- [Goal of the exercise]: Return every line of the data below word for word, including the punctuation.

====

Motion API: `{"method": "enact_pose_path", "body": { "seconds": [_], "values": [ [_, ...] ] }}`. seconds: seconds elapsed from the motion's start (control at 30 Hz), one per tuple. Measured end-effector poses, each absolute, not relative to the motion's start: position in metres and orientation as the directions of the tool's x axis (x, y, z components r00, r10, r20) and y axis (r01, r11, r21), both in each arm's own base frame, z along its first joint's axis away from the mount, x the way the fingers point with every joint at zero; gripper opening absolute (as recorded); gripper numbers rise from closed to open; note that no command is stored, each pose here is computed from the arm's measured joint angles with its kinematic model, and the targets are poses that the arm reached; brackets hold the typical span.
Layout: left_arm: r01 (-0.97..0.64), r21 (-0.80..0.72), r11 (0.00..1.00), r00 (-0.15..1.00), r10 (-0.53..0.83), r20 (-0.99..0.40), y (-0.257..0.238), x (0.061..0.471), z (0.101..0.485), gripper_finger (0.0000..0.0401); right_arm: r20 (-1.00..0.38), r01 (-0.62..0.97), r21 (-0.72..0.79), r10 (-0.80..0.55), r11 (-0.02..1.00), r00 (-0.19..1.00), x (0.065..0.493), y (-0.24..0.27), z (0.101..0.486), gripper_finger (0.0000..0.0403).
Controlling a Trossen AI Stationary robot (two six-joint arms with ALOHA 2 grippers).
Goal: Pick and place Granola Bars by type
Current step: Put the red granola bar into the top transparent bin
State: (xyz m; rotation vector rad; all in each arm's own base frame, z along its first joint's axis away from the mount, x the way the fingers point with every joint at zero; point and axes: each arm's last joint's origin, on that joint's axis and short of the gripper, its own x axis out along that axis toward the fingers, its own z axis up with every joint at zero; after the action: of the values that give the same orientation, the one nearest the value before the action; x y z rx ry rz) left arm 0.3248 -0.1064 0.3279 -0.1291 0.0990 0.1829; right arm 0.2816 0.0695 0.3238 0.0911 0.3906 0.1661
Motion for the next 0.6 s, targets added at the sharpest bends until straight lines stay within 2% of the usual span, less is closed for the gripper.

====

- [Expected output]:
Motion API: `{"method": "enact_pose_path", "body": { "seconds": [_], "values": [ [_, ...] ] }}`. seconds: seconds elapsed from the motion's start (control at 30 Hz), one per tuple. Measured end-effector poses, each absolute, not relative to the motion's start: position in metres and orientation as the directions of the tool's x axis (x, y, z components r00, r10, r20) and y axis (r01, r11, r21), both in each arm's own base frame, z along its first joint's axis away from the mount, x the way the fingers point with every joint at zero; gripper opening absolute (as recorded); gripper numbers rise from closed to open; note that no command is stored, each pose here is computed from the arm's measured joint angles with its kinematic model, and the targets are poses that the arm reached; brackets hold the typical span.
Layout: left_arm: r01 (-0.97..0.64), r21 (-0.80..0.72), r11 (0.00..1.00), r00 (-0.15..1.00), r10 (-0.53..0.83), r20 (-0.99..0.40), y (-0.257..0.238), x (0.061..0.471), z (0.101..0.485), gripper_finger (0.0000..0.0401); right_arm: r20 (-1.00..0.38), r01 (-0.62..0.97), r21 (-0.72..0.79), r10 (-0.80..0.55), r11 (-0.02..1.00), r00 (-0.19..1.00), x (0.065..0.493), y (-0.24..0.27), z (0.101..0.486), gripper_finger (0.0000..0.0403).
Controlling a Trossen AI Stationary robot (two six-joint arms with ALOHA 2 grippers).
Goal: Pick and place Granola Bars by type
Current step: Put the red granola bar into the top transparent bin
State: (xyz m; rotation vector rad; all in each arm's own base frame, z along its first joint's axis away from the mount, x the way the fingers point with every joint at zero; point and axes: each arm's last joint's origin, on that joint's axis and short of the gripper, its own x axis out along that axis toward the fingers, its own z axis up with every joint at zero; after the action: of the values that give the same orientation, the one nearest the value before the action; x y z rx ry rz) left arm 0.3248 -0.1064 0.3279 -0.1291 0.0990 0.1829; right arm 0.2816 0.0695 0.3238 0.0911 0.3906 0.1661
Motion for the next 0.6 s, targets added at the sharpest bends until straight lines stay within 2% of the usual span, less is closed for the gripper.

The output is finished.